Видя, что знахарь признал пришлую, народ принялся расходиться.

– Что стоишь? Пошли в избу, – небрежно кивнул бабе Егоша. Появление Полевы пришлось не вовремя, но если она принесла вести от Буркая, то их следовало выслушать. Как-никак, а охотник помог его душе выбраться из могилы. Пусть своей бедой и сам того не ведая, но ведь помог!

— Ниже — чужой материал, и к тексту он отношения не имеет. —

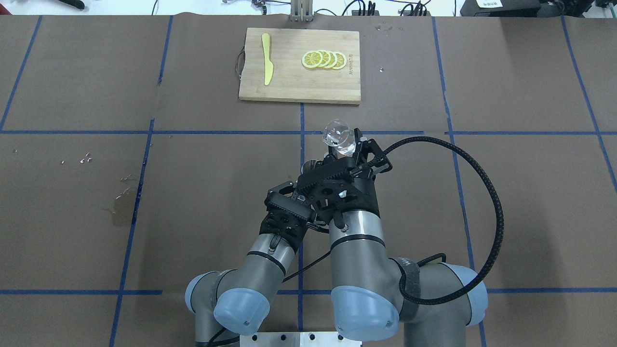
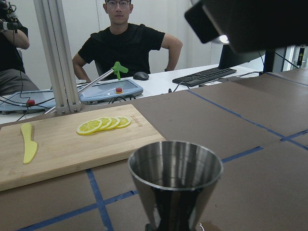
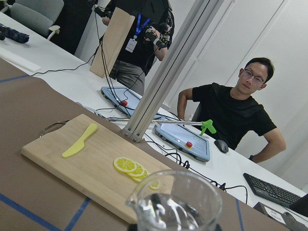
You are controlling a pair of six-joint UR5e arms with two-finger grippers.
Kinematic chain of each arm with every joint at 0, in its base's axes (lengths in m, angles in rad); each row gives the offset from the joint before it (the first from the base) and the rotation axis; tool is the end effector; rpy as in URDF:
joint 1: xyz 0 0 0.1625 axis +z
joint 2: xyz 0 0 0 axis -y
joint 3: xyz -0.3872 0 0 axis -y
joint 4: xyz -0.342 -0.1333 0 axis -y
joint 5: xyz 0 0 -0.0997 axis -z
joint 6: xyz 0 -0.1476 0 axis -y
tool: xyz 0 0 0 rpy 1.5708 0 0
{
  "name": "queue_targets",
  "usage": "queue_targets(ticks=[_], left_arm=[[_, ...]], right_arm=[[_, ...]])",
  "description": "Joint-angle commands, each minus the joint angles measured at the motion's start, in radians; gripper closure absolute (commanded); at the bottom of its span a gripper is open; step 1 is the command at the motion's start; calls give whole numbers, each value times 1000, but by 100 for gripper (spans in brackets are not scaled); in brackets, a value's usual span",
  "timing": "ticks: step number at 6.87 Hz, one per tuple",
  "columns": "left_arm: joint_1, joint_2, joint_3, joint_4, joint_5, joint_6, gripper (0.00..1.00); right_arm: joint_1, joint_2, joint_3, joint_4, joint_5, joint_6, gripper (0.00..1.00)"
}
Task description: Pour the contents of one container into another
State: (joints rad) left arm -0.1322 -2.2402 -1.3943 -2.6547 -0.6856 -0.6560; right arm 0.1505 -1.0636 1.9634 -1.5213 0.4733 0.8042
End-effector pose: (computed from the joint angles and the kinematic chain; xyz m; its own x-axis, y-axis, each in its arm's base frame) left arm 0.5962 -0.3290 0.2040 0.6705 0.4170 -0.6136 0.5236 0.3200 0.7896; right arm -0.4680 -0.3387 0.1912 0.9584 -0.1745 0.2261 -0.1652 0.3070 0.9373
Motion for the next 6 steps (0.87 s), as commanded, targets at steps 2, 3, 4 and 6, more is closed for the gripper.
queue_targets(ticks=[2, 3, 4, 6], left_arm=[[-3, -1, 18, -1, 1, 1, 100], [-3, -5, 18, -1, 1, 1, 100], [-3, -6, 18, -1, 1, 1, 100], [-3, -9, 18, -1, 1, 1, 100]], right_arm=[[-9, -1, 41, -39, 2, -54, 98], [-15, -1, 46, -54, 1, -57, 98], [-20, 1, 46, -81, 2, -59, 98], [-20, 1, 46, -100, 2, -107, 98]])
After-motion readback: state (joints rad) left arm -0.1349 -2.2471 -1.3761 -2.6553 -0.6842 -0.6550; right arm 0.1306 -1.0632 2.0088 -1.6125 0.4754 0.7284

Войдя в избу, Полева робко присела на лавку, оглядела Егошино жилище:

– Значит, ты здесь живешь? Люди сказывают, будто ты Верхогрызку в дуб пересадил…

Она не знала, о чем говорить. Промокший летник прилип к ее спине, руки дрожали, а в поршнях хлюпала вода, но она вновь видела того, кто заставил ее забыть о Богумире, и от этого по всему телу растекалось нежное, успокаивающее тепло. Егоша присел напротив:

– Хватит болтать. Сказывай, что Буркай передать велел. Я спешу.

– Куда спешишь? – растерянно вылупилась на него Полева. Только теперь она углядела на лавке у дверей увязанную суму болотника и приставленный к стене искусно вырезанный дорожный посох.